An extremely ill or injured child – as parents and grandparents already know – constitutes a bona fide emergency for any family, but most community hospital emergency rooms nationwide are “ill-equipped” to offer infants and children the highest level of care, according to the Wall Street Journal.
Equipment alone is a major stumbling block for optimal emergency pediatric care at most hospitals. Adult-size IVs, breathing apparatus, airway management tools, crutches, splints and even slings, for example, simply don’t work properly for children.
Fortunately for parents and grandparents in the Port St. Lucie area, there is an emergency room nearby that possesses the highly-specialized knowledge, skills and equipment needed to treat critically ill kids – the Pediatric ER at Lawnwood Medical Center in Fort Pierce.
Separate from the hospital’s primary ER, the pediatric unit is just over two years old and currently serves the entire Treasure Coast.
“Our ER is unique,” says Dr.

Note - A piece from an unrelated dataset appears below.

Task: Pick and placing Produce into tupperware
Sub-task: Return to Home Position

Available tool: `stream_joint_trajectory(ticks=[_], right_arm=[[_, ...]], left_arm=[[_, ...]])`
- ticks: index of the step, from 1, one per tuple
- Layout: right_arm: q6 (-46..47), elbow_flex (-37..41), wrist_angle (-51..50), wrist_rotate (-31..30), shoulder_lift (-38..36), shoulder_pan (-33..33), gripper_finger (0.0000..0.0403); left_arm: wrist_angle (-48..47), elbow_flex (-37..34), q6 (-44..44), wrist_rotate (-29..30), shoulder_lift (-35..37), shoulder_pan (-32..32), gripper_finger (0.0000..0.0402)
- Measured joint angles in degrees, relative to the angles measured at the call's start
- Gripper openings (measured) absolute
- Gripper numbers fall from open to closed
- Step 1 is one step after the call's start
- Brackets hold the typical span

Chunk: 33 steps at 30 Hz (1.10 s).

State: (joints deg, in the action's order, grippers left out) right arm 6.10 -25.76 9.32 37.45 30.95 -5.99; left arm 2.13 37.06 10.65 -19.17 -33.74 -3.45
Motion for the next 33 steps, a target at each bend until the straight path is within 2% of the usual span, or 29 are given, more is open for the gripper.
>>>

Julie Retureta. “One of the great things about it is it’s manned by pediatricians. There are three of us – myself, Dr. Brandi Walker and Dr. Nelson Obiwaku.”
Then the diminutive Retureta confides, “Pediatrics has its own little culture because you deal with patients who really can’t tell you what they have.”
Knowing what Lawnwood’s pediatric ER has is easier.
Already certified as a Level Two trauma center for children, there are currently “ongoing discussions” within the hospital about making the leap up to Level One pediatric trauma status.
Currently the nearest level-one trauma centers for children are at St. Mary’s in West Palm Beach and Orlando Regional.
Retureta, however, would rather talk about kids than trauma levels.
“We have a saying in pediatrics that children are not little adults, and it’s true,” she says with a smile. “The equipment is different. The anatomy of a child is different. They have their own diagnoses sometimes that you just don’t see in the adult world.”
As to what constitutes a typical day or night in a pediatric ER, Retureta says there’s no such thing.
“I think it’s actually very varied. You’ll have minor injuries, you know – kids coming in after a fall, ankle sprains, knee sprains or little lacerations. Then you’ll have things like fever, coughing and asthma. You’ll have vomiting, diarrhea and dehydration. We’ll have some kids with UTIs and a lot of them are not active, not peeing, not drinking, dehydration and those sorts of things. We’ll also have our pneumonias, our meningitis and our injuries that are more severe.”